(Records from a collection)
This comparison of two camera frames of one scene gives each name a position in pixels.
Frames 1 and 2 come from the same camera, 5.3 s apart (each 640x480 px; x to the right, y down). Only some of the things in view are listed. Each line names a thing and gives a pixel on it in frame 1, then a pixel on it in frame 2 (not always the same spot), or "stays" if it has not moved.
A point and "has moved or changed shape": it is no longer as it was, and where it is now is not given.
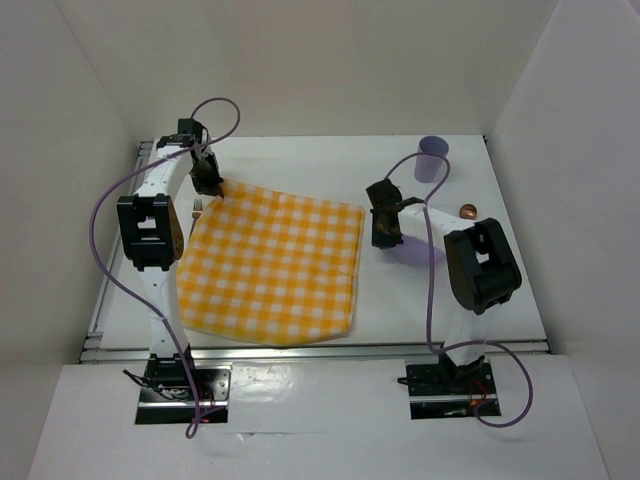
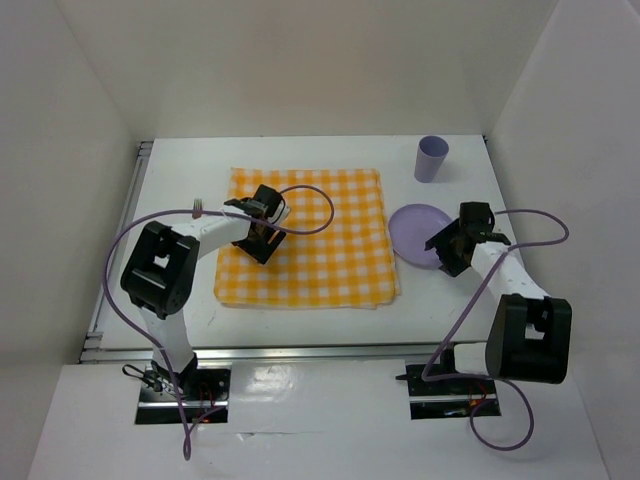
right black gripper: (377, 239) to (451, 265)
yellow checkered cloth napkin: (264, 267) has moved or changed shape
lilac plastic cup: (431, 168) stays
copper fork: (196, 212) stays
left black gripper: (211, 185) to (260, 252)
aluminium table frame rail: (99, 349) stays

---

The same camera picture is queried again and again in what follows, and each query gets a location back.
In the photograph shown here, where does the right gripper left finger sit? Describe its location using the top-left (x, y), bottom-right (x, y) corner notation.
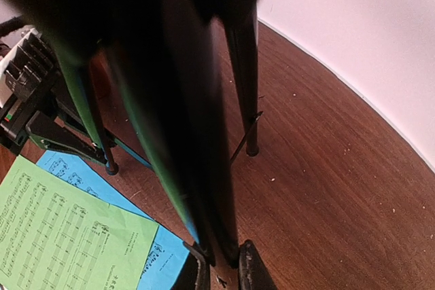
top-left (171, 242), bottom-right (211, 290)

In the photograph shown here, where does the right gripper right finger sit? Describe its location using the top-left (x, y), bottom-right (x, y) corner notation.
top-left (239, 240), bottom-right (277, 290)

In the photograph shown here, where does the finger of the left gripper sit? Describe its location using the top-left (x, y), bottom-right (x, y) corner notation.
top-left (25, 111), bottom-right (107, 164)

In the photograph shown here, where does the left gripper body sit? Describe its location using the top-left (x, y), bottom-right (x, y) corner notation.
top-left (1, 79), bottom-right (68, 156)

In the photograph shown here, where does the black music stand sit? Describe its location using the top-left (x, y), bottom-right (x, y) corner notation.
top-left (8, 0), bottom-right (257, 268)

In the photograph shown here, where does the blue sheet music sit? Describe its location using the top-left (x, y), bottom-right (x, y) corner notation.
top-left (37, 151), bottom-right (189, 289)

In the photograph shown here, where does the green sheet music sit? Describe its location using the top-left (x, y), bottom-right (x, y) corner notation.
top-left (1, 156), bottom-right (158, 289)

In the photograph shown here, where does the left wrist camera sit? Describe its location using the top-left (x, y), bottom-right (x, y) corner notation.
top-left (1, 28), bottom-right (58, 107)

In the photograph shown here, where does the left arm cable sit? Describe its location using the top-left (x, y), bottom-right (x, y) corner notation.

--

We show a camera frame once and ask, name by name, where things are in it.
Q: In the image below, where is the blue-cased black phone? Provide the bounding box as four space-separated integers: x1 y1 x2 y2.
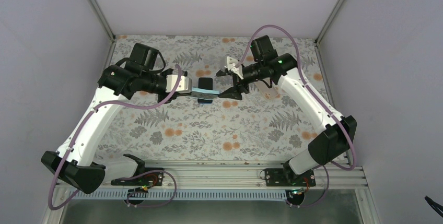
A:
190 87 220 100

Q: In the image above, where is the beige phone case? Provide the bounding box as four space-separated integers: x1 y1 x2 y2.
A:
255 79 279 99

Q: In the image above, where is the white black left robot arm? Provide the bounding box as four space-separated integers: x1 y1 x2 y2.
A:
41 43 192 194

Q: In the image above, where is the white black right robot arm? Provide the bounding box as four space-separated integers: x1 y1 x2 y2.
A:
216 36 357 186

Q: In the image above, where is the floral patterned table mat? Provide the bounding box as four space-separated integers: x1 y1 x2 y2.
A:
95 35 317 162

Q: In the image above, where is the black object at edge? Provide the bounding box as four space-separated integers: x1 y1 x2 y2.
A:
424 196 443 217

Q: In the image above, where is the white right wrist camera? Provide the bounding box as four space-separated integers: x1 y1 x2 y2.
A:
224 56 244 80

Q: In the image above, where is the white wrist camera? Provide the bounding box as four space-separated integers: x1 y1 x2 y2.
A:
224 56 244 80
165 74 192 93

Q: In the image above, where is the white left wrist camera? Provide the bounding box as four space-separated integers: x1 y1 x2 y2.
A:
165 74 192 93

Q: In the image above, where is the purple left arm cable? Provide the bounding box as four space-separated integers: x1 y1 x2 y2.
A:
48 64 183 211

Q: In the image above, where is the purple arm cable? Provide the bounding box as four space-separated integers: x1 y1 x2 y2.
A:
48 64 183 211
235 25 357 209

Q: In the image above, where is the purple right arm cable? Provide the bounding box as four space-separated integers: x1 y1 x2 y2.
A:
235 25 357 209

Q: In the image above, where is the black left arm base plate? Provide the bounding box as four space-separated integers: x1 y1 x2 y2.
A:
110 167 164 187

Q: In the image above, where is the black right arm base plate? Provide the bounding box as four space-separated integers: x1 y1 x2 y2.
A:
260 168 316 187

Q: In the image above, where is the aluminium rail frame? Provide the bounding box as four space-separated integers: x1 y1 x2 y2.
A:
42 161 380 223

* _Task to complete_:
The stretch to restate runs from the line above containing "A point and" through the line containing "aluminium table frame rail: (99, 349) stays". Copy it word for word, ends included, without pictures.

* _Exercise solution_:
A point and "has moved or changed shape": it is no longer as it was, and where it is now is not given.
right black gripper: (377, 239) to (451, 265)
yellow checkered cloth napkin: (264, 267) has moved or changed shape
lilac plastic cup: (431, 168) stays
copper fork: (196, 212) stays
left black gripper: (211, 185) to (260, 252)
aluminium table frame rail: (99, 349) stays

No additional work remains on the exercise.